While mortgage holders and potential property buyers rejoiced at news of lower mortgage repayments, many market players have started asking: How much lower can we expect the cash rate to go?
At the latest monetary policy board meeting, RBA governor Michele Bullock flagged the prospect of more rate cuts if inflation stayed sustainably within the 2-3% target band.
Financial markets widely expect the Reserve Bank to cut rates to around 3.10% by the end of the year.
For example, BetaShares' chief economist David Bassanese, said last week that he expects the RBA to cut the official cash rate to "a more normal or neutral level" of "around 3%".
But Tim Toohey, major money manager at Yarra Capital, and previous Goldman Sachs chief economist, is more optimistic that rate cuts could be more aggressive than we expect.
Toohey expects five quarter-point rate cuts, to 2.6%, by August next year, the AFR reports.
"Toohey said he had two reasons for this unorthodox position. First, he said, the RBA was too optimistic about the Chinese economy – crucial for Australia's own, given the close ties between the two countries," the AFR said.

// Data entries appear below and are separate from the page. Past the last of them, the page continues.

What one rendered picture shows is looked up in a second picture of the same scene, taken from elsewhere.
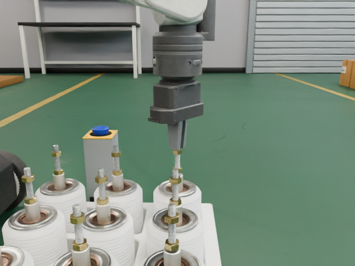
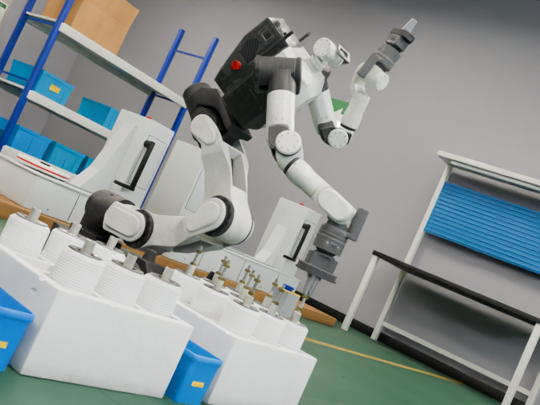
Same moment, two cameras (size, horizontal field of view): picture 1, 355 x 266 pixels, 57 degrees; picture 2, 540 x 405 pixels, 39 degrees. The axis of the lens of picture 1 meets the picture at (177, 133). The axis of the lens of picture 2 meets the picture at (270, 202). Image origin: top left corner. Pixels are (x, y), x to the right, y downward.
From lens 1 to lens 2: 1.72 m
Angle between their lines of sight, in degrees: 42
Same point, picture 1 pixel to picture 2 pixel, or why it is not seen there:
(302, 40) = not seen: outside the picture
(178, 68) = (321, 242)
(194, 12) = (338, 216)
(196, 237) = (271, 320)
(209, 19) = (354, 227)
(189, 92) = (325, 261)
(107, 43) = (494, 338)
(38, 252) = not seen: hidden behind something
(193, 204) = (292, 328)
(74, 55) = (433, 333)
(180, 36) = (329, 227)
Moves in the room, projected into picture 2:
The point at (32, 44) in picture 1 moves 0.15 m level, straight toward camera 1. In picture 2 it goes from (382, 290) to (381, 289)
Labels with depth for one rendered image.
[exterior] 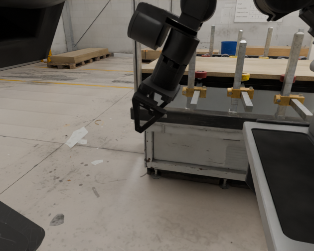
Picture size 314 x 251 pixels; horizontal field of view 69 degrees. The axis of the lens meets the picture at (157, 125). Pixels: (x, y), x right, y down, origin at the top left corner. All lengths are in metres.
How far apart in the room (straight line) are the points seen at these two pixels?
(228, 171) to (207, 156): 0.19
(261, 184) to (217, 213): 1.48
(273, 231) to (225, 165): 1.64
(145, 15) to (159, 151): 1.48
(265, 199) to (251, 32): 8.34
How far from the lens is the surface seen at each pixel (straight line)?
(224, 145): 1.76
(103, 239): 1.57
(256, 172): 0.27
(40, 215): 1.84
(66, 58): 7.17
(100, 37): 9.45
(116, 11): 9.14
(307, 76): 1.62
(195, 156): 1.81
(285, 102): 1.40
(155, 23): 0.44
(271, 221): 0.22
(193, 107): 1.12
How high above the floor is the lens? 1.19
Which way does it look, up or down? 24 degrees down
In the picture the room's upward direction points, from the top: straight up
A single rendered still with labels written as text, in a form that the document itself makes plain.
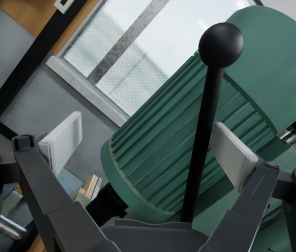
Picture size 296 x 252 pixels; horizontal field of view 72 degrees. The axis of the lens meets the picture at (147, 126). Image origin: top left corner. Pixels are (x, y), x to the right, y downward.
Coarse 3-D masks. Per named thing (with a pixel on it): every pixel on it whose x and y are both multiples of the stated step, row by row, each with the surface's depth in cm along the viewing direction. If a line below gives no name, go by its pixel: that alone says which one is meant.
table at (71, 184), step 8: (64, 168) 69; (64, 176) 66; (72, 176) 69; (64, 184) 64; (72, 184) 66; (80, 184) 69; (72, 192) 64; (24, 200) 51; (16, 208) 48; (24, 208) 49; (8, 216) 45; (16, 216) 47; (24, 216) 48; (32, 216) 49; (24, 224) 47; (0, 240) 41; (8, 240) 42; (0, 248) 40; (8, 248) 41
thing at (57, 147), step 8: (80, 112) 19; (64, 120) 17; (72, 120) 17; (80, 120) 19; (56, 128) 15; (64, 128) 15; (72, 128) 17; (80, 128) 19; (48, 136) 14; (56, 136) 14; (64, 136) 15; (72, 136) 17; (80, 136) 19; (40, 144) 13; (48, 144) 13; (56, 144) 14; (64, 144) 15; (72, 144) 17; (40, 152) 13; (48, 152) 13; (56, 152) 14; (64, 152) 15; (72, 152) 17; (48, 160) 13; (56, 160) 14; (64, 160) 16; (56, 168) 14
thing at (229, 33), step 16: (208, 32) 15; (224, 32) 15; (240, 32) 15; (208, 48) 15; (224, 48) 15; (240, 48) 15; (208, 64) 16; (224, 64) 16; (208, 80) 17; (208, 96) 17; (208, 112) 18; (208, 128) 18; (208, 144) 19; (192, 160) 20; (192, 176) 20; (192, 192) 21; (192, 208) 22
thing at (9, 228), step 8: (0, 216) 38; (0, 224) 38; (8, 224) 38; (16, 224) 40; (32, 224) 41; (0, 232) 38; (8, 232) 38; (16, 232) 39; (24, 232) 39; (32, 232) 37; (16, 240) 39; (24, 240) 36; (32, 240) 36; (16, 248) 36; (24, 248) 35
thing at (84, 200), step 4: (80, 192) 43; (76, 196) 41; (80, 196) 42; (84, 196) 43; (76, 200) 40; (80, 200) 41; (84, 200) 42; (88, 200) 43; (84, 204) 41; (112, 220) 44; (104, 224) 41; (108, 224) 42; (112, 224) 43; (100, 228) 40
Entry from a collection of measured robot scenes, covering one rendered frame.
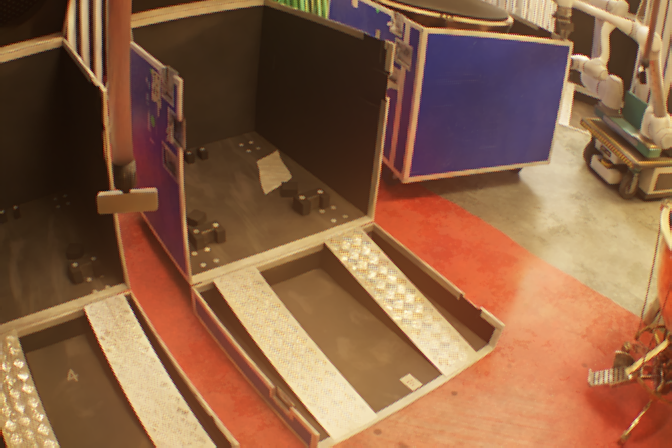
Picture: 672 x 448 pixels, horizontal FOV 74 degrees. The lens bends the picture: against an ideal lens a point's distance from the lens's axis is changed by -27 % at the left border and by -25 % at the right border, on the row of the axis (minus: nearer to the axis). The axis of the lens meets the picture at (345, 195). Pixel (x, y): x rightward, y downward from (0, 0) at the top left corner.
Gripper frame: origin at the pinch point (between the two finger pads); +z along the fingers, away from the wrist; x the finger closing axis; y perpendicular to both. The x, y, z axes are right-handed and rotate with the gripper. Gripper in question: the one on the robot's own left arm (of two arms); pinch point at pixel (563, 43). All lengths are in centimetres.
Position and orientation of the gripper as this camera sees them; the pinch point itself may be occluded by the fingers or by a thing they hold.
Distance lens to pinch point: 325.4
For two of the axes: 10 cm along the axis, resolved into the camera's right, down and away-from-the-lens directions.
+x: 9.2, -1.2, 3.7
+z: -0.2, 9.3, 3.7
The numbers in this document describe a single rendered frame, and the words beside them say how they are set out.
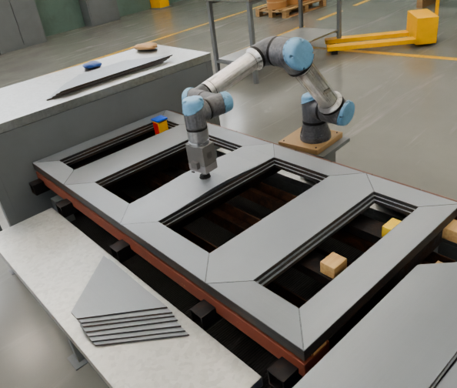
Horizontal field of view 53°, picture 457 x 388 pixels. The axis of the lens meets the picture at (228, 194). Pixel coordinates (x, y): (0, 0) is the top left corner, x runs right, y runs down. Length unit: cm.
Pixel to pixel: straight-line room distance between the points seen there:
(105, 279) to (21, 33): 924
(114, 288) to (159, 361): 29
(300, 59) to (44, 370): 177
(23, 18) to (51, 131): 830
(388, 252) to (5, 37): 957
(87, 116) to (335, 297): 155
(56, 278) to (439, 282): 113
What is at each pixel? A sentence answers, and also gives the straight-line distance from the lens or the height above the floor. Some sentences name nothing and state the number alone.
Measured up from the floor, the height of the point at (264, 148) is 85.
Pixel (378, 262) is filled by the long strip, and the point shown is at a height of 85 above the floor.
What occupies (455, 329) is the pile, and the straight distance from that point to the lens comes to 114.
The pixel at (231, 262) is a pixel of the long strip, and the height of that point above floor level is 85.
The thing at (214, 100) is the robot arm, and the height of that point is 114.
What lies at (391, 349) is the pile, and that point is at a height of 85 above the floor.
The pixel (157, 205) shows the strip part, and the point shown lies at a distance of 161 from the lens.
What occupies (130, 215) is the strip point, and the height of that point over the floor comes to 85.
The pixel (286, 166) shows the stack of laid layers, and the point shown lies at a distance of 178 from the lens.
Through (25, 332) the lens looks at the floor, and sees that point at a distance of 265.
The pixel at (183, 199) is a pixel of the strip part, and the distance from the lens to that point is 160.
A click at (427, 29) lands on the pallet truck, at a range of 658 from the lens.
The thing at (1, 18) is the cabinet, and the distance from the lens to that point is 1032.
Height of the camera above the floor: 166
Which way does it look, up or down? 30 degrees down
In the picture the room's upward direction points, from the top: 8 degrees counter-clockwise
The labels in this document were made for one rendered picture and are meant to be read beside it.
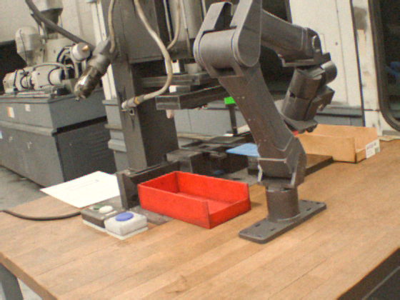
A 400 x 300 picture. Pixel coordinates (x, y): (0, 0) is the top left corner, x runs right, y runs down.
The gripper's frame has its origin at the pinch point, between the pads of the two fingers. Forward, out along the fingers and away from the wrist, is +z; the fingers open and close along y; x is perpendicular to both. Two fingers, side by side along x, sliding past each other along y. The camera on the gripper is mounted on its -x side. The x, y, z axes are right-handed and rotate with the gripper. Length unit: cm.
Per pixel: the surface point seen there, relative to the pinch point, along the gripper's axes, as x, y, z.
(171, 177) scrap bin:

The Reserve Bank's forecasts expect there will be good news from China over the next year as the trade war with President Trump eases.
But Toohey expects that big tariffs on Chinese goods would push more products into Australia, sending prices lower.
"The RBA is now highlighting that China is a relative winner from the trade war, at least in the outlook period," he said.
He added that the central bank is downplaying the impact as Trump continues to toy with more tariffs, such as those on European imports.
"If you think the RBA is too optimistic on China's forecasts, you should be expecting much deeper rate cuts than those implied by interest rate futures," he said.
The S&P/ASX 200 Index (ASX: XJO) had a solid run of gains leading up to the RBA's interest rate announcement on 20 May.
The benchmark Aussie index jumped nearly 0.6% over the course of the day, and up another 0.5% on 21 May.
At the time of writing on 27 May, the index is trading at 8384.60 points, down marginally (around 0.02%) since the RBA announcement last week, but up 0.28% for the day.
The next RBA Board meeting and official cash rate announcement will be on the 8th July.